• Requirement
Where does the string "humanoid" occur in the records below? Copy every line that holds it.

(Stored records)
== Segment start ==

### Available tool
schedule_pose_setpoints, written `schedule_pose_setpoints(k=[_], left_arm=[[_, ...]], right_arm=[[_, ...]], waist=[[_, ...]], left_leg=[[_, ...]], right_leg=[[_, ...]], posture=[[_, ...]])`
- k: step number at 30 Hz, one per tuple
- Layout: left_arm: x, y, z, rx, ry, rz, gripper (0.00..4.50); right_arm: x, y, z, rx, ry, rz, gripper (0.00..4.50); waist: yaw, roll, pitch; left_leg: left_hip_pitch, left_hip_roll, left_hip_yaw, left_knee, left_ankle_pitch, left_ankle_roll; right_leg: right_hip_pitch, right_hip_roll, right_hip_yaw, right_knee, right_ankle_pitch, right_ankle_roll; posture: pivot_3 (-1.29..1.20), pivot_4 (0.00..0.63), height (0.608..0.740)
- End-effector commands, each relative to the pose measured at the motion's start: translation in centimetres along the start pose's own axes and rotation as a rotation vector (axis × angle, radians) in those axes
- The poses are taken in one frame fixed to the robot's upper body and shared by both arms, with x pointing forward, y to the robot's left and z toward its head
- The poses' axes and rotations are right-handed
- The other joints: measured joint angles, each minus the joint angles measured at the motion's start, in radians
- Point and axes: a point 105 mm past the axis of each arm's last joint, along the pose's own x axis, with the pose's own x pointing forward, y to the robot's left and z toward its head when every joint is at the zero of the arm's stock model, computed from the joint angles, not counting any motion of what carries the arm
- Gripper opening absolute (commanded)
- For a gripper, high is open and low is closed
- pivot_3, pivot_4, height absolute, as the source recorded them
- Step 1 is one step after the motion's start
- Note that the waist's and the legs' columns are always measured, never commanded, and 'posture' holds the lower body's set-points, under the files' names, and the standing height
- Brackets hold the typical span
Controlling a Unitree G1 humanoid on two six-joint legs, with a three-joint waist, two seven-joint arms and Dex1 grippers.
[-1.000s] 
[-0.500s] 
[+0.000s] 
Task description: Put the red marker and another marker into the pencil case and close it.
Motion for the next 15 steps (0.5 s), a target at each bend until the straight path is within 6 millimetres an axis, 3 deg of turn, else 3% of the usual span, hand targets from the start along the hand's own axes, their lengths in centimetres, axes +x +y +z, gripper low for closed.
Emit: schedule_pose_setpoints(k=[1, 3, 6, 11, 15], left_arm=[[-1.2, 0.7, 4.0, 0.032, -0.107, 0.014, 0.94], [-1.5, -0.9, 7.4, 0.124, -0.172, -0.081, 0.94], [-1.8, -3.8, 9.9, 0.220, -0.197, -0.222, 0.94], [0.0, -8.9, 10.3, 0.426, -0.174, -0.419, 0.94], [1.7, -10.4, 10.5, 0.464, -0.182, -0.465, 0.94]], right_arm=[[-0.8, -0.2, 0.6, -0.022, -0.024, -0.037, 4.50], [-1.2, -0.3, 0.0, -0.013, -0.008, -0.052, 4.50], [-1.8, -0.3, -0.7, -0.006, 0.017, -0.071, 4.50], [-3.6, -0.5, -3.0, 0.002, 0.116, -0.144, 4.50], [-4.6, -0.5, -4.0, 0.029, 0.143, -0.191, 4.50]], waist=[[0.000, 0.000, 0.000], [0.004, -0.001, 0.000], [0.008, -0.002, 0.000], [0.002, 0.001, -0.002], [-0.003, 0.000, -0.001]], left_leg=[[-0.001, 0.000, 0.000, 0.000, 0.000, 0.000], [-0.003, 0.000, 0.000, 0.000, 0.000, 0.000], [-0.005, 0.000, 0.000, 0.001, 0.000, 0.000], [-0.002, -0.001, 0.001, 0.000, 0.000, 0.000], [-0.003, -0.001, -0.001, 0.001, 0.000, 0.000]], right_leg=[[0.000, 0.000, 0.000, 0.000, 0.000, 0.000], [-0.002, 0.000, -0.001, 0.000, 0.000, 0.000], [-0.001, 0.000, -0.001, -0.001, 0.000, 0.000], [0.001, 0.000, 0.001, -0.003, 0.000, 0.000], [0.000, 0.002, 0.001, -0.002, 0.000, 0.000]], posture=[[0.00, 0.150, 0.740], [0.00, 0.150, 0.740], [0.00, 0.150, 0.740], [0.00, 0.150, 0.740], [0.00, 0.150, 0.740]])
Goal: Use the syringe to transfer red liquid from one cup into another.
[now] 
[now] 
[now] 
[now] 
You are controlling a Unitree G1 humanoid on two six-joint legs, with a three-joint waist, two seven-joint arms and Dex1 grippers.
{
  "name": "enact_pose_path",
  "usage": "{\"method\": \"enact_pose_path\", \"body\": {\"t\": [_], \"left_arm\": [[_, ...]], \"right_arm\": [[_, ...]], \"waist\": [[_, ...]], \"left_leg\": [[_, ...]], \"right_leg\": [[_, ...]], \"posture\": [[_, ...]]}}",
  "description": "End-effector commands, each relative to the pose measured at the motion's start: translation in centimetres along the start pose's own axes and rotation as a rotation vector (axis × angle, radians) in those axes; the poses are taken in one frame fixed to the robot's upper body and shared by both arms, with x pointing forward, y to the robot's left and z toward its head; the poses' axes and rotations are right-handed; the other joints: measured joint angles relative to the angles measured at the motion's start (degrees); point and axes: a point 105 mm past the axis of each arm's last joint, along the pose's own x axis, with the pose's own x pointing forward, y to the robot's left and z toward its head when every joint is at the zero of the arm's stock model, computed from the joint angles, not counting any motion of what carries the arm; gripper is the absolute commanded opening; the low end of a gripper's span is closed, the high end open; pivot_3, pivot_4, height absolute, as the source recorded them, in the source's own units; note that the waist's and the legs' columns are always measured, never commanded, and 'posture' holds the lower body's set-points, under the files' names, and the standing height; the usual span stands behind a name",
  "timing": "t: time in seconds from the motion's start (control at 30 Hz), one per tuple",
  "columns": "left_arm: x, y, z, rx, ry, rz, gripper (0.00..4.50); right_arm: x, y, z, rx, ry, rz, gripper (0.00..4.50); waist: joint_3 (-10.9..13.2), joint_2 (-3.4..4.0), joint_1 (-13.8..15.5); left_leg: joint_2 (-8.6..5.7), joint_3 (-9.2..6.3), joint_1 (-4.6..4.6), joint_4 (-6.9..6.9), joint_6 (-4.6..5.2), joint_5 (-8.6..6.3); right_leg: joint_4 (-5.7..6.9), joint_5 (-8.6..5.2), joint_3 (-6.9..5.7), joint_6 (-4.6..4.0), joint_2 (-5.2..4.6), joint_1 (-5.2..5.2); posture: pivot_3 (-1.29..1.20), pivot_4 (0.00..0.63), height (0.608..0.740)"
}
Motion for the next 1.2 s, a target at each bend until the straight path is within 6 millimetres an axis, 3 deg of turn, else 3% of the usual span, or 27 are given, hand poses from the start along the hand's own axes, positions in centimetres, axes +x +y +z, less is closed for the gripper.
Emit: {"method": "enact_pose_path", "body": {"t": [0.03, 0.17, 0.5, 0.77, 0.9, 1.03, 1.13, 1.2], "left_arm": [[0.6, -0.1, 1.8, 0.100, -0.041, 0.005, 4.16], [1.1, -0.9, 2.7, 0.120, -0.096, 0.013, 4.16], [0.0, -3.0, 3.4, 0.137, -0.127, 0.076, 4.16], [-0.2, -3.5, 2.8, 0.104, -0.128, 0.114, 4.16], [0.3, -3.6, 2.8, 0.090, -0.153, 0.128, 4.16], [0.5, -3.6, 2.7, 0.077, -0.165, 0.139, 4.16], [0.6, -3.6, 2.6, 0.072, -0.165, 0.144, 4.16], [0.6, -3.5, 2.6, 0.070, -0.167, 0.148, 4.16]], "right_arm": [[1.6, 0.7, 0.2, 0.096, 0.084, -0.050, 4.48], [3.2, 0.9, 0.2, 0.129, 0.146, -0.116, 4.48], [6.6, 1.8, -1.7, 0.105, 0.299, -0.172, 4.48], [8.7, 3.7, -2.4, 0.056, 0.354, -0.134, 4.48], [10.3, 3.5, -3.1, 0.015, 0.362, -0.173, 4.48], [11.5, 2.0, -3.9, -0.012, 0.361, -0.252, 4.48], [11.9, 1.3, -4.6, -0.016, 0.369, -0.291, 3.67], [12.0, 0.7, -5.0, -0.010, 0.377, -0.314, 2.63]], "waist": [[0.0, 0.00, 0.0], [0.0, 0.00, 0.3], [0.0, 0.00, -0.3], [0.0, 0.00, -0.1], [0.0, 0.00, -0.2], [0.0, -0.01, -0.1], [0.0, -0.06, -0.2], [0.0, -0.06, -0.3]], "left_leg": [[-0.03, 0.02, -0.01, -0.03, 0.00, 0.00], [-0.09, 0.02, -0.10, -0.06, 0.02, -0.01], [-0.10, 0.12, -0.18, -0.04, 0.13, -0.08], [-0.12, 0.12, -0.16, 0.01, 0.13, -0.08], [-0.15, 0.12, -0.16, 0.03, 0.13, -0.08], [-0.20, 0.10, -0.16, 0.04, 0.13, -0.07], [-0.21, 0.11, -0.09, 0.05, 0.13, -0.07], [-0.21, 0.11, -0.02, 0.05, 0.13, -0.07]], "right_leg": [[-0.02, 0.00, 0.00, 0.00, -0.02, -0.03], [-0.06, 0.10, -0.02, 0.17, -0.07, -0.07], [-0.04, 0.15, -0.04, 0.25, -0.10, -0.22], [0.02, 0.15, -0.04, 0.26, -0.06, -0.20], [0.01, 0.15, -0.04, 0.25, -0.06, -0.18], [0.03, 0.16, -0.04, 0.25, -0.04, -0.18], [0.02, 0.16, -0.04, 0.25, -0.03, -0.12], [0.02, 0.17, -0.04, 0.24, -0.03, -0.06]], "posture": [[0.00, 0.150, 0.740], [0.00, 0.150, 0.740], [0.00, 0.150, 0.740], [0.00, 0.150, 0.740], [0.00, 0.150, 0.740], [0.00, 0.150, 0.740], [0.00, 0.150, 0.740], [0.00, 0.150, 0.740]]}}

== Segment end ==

• Response area
Controlling a Unitree G1 humanoid on two six-joint legs, with a three-joint waist, two seven-joint arms and Dex1 grippers.
You are controlling a Unitree G1 humanoid on two six-joint legs, with a three-joint waist, two seven-joint arms and Dex1 grippers.

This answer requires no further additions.